Exercise brief: Could you please retype exactly the lines from the start of the records below through the line that contains "The lines of", both included, and leave out the pictures?

Data shown:
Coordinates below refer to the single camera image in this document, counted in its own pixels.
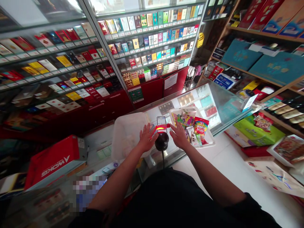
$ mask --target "white plastic container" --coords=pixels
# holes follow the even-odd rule
[[[182,109],[190,109],[190,108],[196,109],[196,114],[195,114],[196,117],[203,118],[199,109],[196,106],[186,106],[186,107],[182,107],[179,109],[170,109],[169,114],[170,114],[172,124],[174,125],[174,119],[173,119],[172,113],[181,114]],[[195,146],[195,148],[200,149],[200,148],[207,148],[207,147],[215,146],[215,139],[208,128],[205,133],[205,141],[207,142],[207,144],[204,144],[202,146]]]
[[[115,120],[111,153],[113,161],[128,156],[138,144],[139,132],[145,124],[148,124],[148,120],[143,112],[120,116]],[[141,157],[147,157],[150,153],[151,150],[143,153]]]

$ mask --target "blue box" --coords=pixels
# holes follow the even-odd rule
[[[284,86],[303,75],[304,58],[287,52],[263,55],[249,72]]]
[[[223,63],[242,70],[249,68],[263,55],[261,52],[248,50],[251,43],[234,39],[222,58]]]

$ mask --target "snack package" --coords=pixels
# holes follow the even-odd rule
[[[196,134],[199,145],[204,145],[205,142],[205,133],[209,124],[209,120],[205,120],[203,118],[195,117],[194,123],[194,132]]]
[[[273,124],[273,121],[270,118],[264,116],[262,112],[259,112],[258,114],[254,113],[253,116],[255,116],[253,121],[256,127],[259,127],[266,132],[270,132],[270,126]]]

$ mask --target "white floor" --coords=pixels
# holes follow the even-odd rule
[[[273,190],[244,162],[246,155],[225,133],[218,135],[216,146],[199,152],[243,192],[248,192],[283,228],[304,227],[304,209],[289,195]],[[206,194],[192,163],[186,157],[173,169],[192,176]]]

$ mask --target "colorful packaging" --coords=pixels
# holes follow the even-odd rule
[[[202,146],[206,143],[205,141],[205,133],[209,124],[209,120],[205,120],[203,118],[195,117],[194,123],[194,132],[196,134],[196,138],[199,142],[199,145]]]

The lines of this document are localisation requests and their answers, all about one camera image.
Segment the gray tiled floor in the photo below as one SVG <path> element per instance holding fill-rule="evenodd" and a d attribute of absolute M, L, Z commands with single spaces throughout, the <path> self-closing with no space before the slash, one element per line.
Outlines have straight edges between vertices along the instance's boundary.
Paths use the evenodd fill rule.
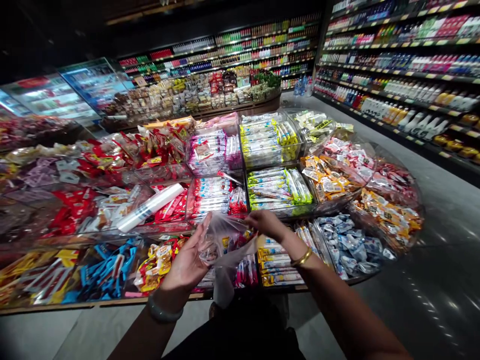
<path fill-rule="evenodd" d="M 291 104 L 293 93 L 282 95 Z M 403 259 L 354 288 L 415 359 L 478 359 L 480 190 L 349 116 L 311 97 L 298 105 L 355 125 L 398 157 L 417 178 L 426 207 L 421 241 Z M 288 325 L 307 359 L 343 359 L 308 293 L 288 295 Z M 208 319 L 210 301 L 189 302 L 167 350 Z M 141 306 L 0 317 L 7 359 L 104 360 Z"/>

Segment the bangle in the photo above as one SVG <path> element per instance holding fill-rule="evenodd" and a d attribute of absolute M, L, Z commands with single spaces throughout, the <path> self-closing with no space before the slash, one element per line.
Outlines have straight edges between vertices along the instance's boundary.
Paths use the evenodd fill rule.
<path fill-rule="evenodd" d="M 312 255 L 312 248 L 309 247 L 308 250 L 306 251 L 305 255 L 303 255 L 301 258 L 299 258 L 296 261 L 290 261 L 290 265 L 292 268 L 299 267 L 300 265 L 305 264 L 305 262 L 309 259 L 310 255 Z"/>

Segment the glass door refrigerator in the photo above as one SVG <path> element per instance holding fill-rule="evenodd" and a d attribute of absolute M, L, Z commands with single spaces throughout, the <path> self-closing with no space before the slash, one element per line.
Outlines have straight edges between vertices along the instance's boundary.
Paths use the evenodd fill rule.
<path fill-rule="evenodd" d="M 36 115 L 71 119 L 84 127 L 100 119 L 57 73 L 13 82 L 0 89 Z"/>
<path fill-rule="evenodd" d="M 105 57 L 65 66 L 58 72 L 100 115 L 105 115 L 115 94 L 134 88 L 129 77 Z"/>
<path fill-rule="evenodd" d="M 32 112 L 20 102 L 9 96 L 5 91 L 0 90 L 0 115 L 24 117 Z"/>

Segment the clothing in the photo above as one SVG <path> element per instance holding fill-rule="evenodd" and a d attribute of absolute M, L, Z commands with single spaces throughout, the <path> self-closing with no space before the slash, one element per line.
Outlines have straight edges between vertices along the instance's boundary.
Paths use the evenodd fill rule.
<path fill-rule="evenodd" d="M 264 296 L 235 299 L 163 359 L 304 360 L 292 328 Z"/>

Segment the white paper roll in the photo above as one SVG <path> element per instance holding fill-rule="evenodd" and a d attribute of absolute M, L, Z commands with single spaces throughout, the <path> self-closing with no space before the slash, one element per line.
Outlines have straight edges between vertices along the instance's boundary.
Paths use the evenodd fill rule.
<path fill-rule="evenodd" d="M 166 187 L 161 192 L 153 195 L 145 203 L 135 209 L 135 211 L 129 213 L 123 219 L 121 219 L 117 228 L 122 233 L 128 233 L 150 215 L 155 214 L 158 210 L 163 208 L 178 195 L 184 192 L 184 188 L 179 183 Z"/>

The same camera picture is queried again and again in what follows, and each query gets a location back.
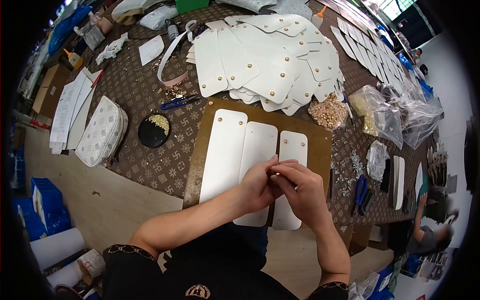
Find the hand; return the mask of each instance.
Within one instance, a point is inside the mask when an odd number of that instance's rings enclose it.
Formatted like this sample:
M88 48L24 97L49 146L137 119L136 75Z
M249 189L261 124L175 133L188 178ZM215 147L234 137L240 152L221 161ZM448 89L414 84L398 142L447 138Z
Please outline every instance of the hand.
M297 218L314 231L325 220L331 220L332 214L328 211L325 200L324 181L320 175L299 163L273 166L272 171L283 175L273 175L271 179L283 191ZM298 186L296 190L289 180Z
M278 156L274 155L270 160L252 166L239 184L238 188L242 196L242 215L254 213L269 206L276 198L283 195L281 189L269 181L272 166L278 163L298 162L286 160L278 162Z
M420 196L419 207L424 207L427 203L427 193Z

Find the leather strap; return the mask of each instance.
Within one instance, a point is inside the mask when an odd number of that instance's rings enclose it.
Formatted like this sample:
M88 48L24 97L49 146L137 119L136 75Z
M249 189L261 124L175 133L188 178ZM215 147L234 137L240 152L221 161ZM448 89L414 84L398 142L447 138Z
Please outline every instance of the leather strap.
M184 35L187 35L188 36L188 41L189 42L193 41L193 33L190 30L190 28L192 28L196 24L197 24L196 20L191 20L185 25L185 32L182 33L176 39L173 40L173 42L170 44L170 47L168 47L167 51L165 52L165 55L163 56L162 61L160 62L160 65L158 67L158 72L157 72L156 76L158 77L158 80L166 87L174 86L174 85L178 84L179 82L181 82L182 80L185 80L188 77L188 72L185 72L184 74L180 75L179 77L177 77L175 79L172 79L170 81L163 81L162 80L162 72L163 72L163 68L165 68L165 65L167 64L168 59L172 55L173 50L178 45L181 38Z

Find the white roll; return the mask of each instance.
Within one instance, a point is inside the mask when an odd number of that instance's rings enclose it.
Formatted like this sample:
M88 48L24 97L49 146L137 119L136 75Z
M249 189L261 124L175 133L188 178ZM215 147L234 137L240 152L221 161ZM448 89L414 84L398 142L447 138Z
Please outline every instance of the white roll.
M48 282L55 288L59 284L64 284L73 288L82 279L82 271L77 261L66 265L57 272L47 276Z
M84 238L77 228L30 242L41 270L60 262L85 248Z

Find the floor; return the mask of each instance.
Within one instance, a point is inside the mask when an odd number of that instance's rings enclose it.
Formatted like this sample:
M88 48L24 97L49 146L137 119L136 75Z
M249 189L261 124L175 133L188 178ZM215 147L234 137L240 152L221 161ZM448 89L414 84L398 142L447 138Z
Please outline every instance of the floor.
M115 243L126 243L147 219L179 210L182 200L121 177L104 168L89 168L73 151L53 155L49 133L27 128L25 165L27 190L30 177L49 178L63 194L72 225L82 233L88 248L102 252ZM263 271L274 277L300 299L318 285L315 236L310 229L268 231L267 264ZM392 251L367 248L351 259L350 281L368 270L380 271L393 259Z

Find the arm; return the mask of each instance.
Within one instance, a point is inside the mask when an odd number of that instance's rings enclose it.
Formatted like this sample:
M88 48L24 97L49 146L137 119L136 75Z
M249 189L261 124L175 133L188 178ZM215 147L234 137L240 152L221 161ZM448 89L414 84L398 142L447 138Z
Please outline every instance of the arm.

Output of the task:
Coordinates below refer to the single camera image in this document, counted in its own pixels.
$ mask --target "white plastic container" --coords=pixels
# holes follow the even-odd rule
[[[182,109],[190,109],[190,108],[196,109],[196,114],[195,114],[196,117],[203,118],[199,109],[196,106],[186,106],[186,107],[182,107],[179,109],[170,109],[169,114],[170,114],[172,124],[174,125],[174,119],[173,119],[172,113],[181,114]],[[195,146],[195,148],[200,149],[200,148],[207,148],[207,147],[215,146],[215,139],[208,128],[205,133],[205,141],[207,142],[207,144],[204,144],[202,146]]]
[[[115,120],[111,153],[113,161],[128,156],[138,144],[139,132],[145,124],[148,124],[148,120],[143,112],[120,116]],[[141,157],[147,157],[150,153],[151,150],[143,153]]]

$ mask --target "blue box" --coords=pixels
# holes follow the even-odd rule
[[[284,86],[303,75],[304,58],[287,52],[263,55],[249,72]]]
[[[223,63],[242,70],[249,68],[263,55],[261,52],[248,50],[251,43],[234,39],[222,58]]]

$ mask --target "snack package" --coords=pixels
# holes follow the even-odd rule
[[[196,134],[199,145],[204,145],[205,142],[205,133],[209,124],[209,120],[205,120],[203,118],[195,117],[194,123],[194,132]]]
[[[273,124],[273,121],[270,118],[264,116],[262,112],[259,112],[258,114],[254,113],[253,116],[255,116],[253,121],[256,127],[259,127],[266,132],[270,132],[270,126]]]

$ mask --target "white floor" --coords=pixels
# holes follow the even-odd rule
[[[273,190],[244,162],[246,155],[225,133],[218,135],[216,146],[199,152],[243,192],[248,192],[283,228],[304,227],[304,209],[289,195]],[[206,194],[192,163],[186,157],[173,169],[192,176]]]

$ mask --target "colorful packaging" --coords=pixels
# holes follow the even-odd rule
[[[202,146],[206,143],[205,141],[205,133],[209,124],[209,120],[205,120],[203,118],[195,117],[194,123],[194,132],[196,134],[196,138],[199,142],[199,145]]]

The lines of this document are localisation requests and their answers, all about one camera image.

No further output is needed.